ABOUT THIS EXERCISE — Filter the listing below, please, and copy only the lines with the word "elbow".

Top of DATA RECORDS

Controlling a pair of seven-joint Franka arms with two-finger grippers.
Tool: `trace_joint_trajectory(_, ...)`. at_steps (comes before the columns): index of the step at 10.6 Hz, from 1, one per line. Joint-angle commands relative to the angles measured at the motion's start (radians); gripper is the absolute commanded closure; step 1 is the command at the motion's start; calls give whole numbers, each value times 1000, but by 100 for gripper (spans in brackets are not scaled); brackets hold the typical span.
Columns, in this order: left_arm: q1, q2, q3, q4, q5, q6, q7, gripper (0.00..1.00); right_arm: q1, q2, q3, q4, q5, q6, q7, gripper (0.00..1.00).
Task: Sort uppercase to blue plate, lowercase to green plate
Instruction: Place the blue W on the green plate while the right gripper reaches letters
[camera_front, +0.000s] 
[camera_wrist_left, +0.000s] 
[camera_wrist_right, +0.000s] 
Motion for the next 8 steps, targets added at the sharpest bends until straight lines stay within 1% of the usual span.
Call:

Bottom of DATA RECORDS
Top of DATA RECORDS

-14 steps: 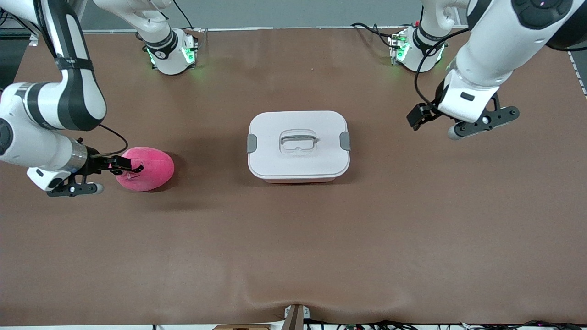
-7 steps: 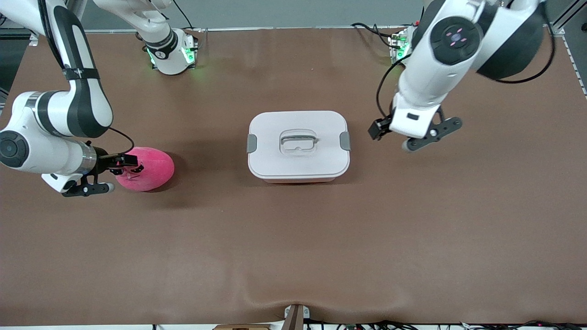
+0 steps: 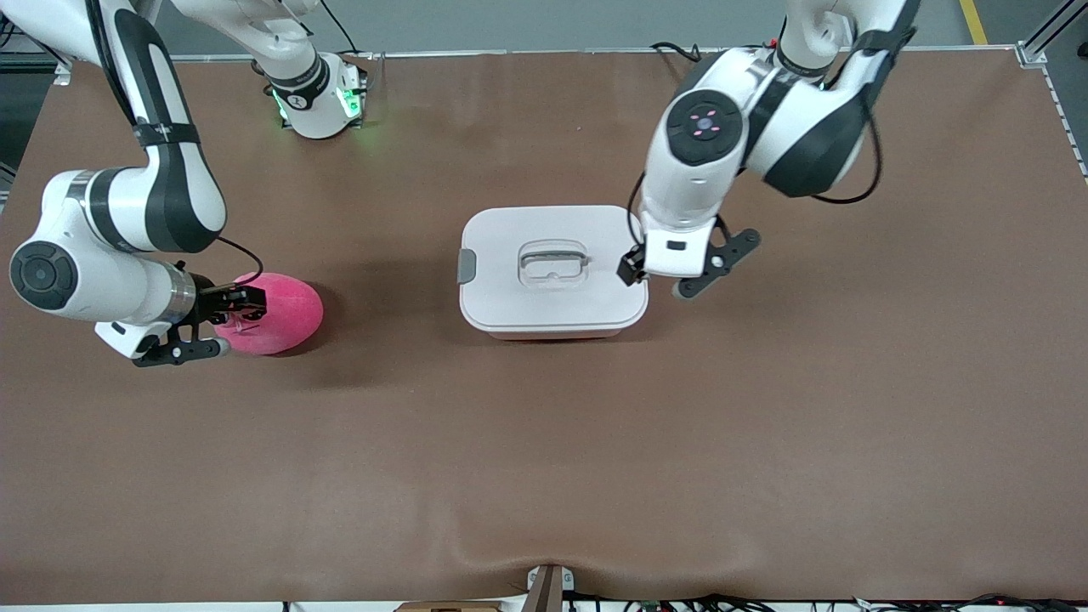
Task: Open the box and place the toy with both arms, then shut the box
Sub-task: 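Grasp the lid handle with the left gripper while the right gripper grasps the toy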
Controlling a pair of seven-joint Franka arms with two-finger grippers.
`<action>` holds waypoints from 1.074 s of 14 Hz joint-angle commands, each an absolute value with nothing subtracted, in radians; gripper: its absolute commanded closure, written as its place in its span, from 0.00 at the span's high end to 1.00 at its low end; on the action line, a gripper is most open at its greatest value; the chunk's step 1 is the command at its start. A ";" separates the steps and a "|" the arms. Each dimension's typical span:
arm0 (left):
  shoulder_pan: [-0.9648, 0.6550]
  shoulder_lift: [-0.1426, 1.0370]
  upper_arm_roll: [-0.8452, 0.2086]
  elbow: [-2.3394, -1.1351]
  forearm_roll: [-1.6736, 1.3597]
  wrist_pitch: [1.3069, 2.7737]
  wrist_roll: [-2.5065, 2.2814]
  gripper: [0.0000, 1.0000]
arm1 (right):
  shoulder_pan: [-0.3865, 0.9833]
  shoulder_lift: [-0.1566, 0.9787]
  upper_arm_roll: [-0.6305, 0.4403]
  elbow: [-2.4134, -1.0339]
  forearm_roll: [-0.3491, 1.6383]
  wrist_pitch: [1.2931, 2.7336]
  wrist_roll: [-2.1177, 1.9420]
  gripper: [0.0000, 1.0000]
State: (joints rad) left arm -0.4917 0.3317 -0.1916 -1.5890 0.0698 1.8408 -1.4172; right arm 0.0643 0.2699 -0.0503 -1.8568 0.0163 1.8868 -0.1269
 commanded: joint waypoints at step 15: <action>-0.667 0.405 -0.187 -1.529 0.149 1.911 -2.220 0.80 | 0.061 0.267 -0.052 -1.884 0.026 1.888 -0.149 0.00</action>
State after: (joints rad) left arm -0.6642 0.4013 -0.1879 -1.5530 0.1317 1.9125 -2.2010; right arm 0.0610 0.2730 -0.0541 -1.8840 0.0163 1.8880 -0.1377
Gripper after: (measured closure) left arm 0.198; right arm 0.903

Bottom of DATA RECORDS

PROBLEM SOLUTION —
  elbow: [-2.3394, -1.1351]
  elbow: [-2.4134, -1.0339]

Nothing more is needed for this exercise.